* [What you will do]: Please find the lines in the following records that hold "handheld", and copy them.

* [Stored items]:
"""

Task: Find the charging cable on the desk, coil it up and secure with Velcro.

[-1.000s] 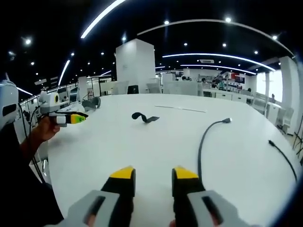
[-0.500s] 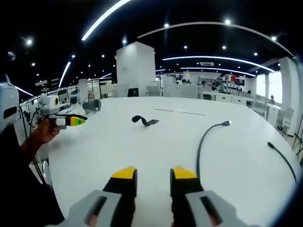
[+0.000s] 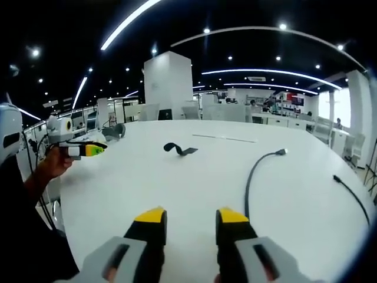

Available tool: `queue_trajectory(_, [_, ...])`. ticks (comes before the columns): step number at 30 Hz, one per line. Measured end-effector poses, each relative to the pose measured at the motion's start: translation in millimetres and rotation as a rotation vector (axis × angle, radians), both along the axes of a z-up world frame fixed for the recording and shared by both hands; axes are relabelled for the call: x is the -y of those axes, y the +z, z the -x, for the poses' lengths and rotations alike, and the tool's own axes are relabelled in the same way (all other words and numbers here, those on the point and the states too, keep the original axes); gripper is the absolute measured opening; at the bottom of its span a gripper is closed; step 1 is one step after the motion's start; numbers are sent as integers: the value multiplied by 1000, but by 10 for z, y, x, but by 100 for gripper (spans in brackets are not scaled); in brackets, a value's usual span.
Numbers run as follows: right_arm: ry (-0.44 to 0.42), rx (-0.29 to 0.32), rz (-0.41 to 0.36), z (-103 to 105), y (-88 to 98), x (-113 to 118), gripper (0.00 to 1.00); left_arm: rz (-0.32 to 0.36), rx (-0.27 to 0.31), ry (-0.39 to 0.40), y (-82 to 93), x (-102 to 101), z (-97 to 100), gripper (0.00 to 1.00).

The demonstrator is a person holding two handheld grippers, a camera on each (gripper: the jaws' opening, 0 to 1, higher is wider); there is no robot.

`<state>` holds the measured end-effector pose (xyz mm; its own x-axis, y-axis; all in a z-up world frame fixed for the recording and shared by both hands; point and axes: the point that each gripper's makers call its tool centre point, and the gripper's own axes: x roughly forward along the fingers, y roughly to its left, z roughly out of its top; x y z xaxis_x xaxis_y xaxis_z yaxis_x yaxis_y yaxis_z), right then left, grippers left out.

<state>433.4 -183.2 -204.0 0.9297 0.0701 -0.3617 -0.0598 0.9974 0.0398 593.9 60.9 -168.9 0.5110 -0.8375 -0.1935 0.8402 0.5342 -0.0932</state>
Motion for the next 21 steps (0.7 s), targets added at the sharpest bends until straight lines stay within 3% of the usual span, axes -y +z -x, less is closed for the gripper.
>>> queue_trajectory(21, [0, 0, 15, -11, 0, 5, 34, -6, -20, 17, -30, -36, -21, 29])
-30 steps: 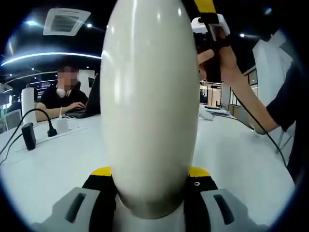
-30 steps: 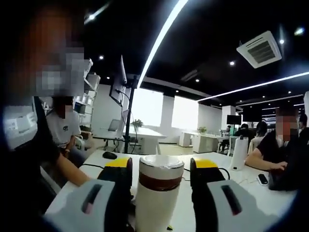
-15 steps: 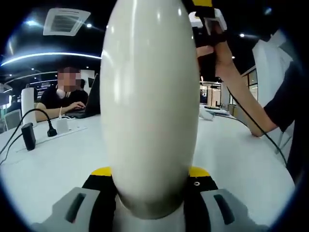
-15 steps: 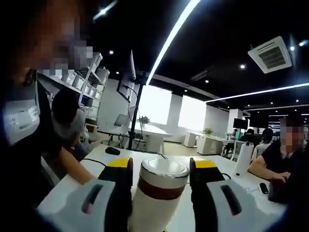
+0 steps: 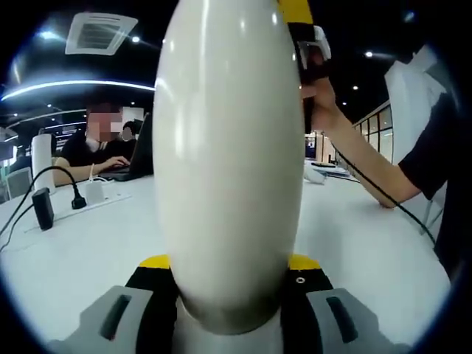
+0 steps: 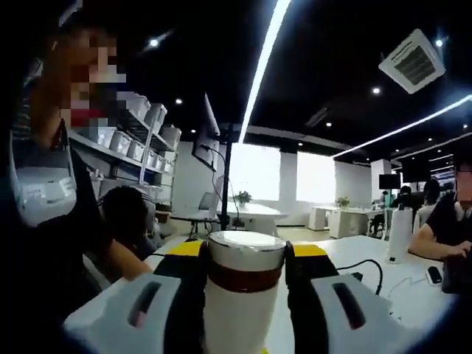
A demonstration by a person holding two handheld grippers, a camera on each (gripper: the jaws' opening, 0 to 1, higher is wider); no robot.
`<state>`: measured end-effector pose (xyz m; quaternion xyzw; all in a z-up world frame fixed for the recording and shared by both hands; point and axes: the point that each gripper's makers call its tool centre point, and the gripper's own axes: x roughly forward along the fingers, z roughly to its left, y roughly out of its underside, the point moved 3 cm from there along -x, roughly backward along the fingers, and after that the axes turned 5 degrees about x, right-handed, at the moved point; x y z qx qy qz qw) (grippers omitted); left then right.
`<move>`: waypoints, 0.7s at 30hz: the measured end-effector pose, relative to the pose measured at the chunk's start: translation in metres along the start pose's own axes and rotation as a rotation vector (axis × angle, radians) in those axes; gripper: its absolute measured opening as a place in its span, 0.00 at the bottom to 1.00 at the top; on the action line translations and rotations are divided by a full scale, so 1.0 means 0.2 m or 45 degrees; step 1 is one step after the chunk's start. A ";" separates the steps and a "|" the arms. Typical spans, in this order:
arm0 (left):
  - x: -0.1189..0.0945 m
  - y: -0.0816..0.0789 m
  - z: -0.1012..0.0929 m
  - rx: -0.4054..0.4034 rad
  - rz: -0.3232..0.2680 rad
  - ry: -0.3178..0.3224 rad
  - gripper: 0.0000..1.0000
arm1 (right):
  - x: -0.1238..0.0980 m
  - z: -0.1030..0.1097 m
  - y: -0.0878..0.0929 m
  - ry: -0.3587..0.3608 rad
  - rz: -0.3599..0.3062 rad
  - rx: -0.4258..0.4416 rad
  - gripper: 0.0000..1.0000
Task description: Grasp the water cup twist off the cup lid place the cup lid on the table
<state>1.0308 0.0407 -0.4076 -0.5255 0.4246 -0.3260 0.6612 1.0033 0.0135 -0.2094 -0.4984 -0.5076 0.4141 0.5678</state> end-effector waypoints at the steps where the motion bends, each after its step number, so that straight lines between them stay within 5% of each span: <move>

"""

* [Output of the exercise]:
The demonstrator is a person holding two handheld grippers, a camera on each (gripper: the jaws' opening, 0 to 1, higher is wider); there is no robot.
A demonstration by a person holding two handheld grippers, a camera on each (gripper: the jaws' opening, 0 to 1, higher is wider); no robot.

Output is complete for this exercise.